Depressed heart rate variability (HRV) is a hallmark of severe sepsis. It was speculated that it may partially be explained by an impairment of cardiac pacemaker channel activity mediated by lipopolysaccharide (LPS). Therefore, we attempted to investigate the effect of LPS on pacemaker channel activity and the underlying molecular mechanisms.

Methods: 

We conducted electrophysiological experiments using a HEK293 cell line that stably expressed the human hyperpolarization-activated cyclic nucleotide-gated channel 2 (hHCN2).

Results and Conclusion: 

In whole-cell experiments, we showed that bath application of LPS reduces channel conductance and shifts voltage-dependence of channel activation to more negative potentials indicative of a reduction in channel activity. In the cell-attached mode, activity of channels is recorded that are located within the patched membrane area. These channels are protected from the bath solution by the patch pipette. In this configuration, LPS applied to the bath had no effect on hHCN2 channel activity. This indicates that modulation of channel activity requires a direct interaction of LPS with the channel protein and does not depend on activation of intracellular signaling cascades.

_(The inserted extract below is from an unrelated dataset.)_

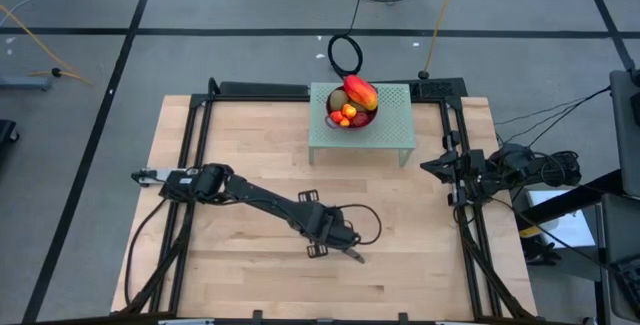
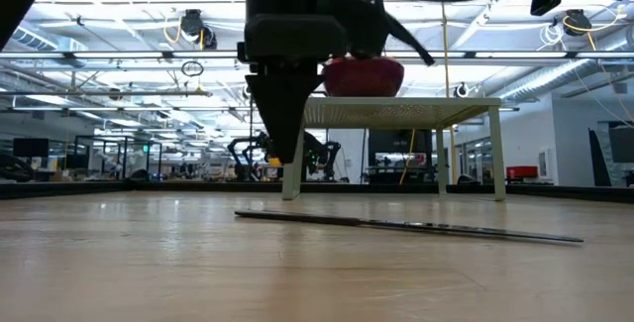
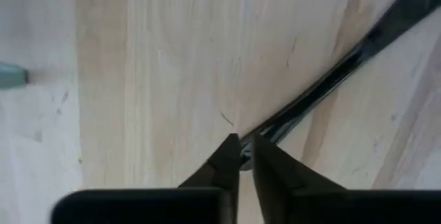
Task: Pick & Place Fruit
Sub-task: Put the knife on the shelf
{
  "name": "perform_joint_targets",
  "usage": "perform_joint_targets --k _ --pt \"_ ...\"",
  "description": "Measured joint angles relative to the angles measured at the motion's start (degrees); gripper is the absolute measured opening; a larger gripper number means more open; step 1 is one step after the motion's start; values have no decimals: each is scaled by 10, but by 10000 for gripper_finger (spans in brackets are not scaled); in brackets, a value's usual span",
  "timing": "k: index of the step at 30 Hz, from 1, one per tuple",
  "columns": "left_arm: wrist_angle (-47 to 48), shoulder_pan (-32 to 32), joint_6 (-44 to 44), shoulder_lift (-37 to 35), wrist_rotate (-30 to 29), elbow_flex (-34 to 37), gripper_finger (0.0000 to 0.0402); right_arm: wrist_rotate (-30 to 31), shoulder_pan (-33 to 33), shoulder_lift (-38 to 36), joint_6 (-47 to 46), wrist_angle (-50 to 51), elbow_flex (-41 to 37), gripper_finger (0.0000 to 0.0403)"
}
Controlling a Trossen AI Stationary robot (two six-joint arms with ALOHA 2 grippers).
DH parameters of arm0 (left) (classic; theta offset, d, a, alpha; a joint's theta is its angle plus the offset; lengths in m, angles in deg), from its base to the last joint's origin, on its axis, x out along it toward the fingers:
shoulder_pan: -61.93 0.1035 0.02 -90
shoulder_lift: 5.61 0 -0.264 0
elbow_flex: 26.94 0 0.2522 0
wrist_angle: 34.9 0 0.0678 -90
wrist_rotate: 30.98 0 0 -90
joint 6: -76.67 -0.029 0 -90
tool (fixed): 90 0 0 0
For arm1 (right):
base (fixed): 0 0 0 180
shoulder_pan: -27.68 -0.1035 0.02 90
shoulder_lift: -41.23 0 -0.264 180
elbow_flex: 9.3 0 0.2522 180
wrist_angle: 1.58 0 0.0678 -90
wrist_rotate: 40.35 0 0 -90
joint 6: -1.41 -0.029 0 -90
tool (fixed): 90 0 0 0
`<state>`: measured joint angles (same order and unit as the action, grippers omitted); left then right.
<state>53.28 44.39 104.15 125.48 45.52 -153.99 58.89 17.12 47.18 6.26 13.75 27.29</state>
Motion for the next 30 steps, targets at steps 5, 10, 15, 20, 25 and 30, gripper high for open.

In order to elucidate the channel-interacting part of the LPS molecule, we also used mutant LPS as well as isolated Lipid A and O-chain. We found that only the full-length molecule was able to modulate hHCN2 channel activity. Thus, we conclude that the modulation of pacemaker channels by LPS critically depends on the presence of both the O-chains and Lipid A. Taken together, the mechanism of pacemaker channel modulation seems to be different from those responsible for the pro-inflammatory properties of LPS.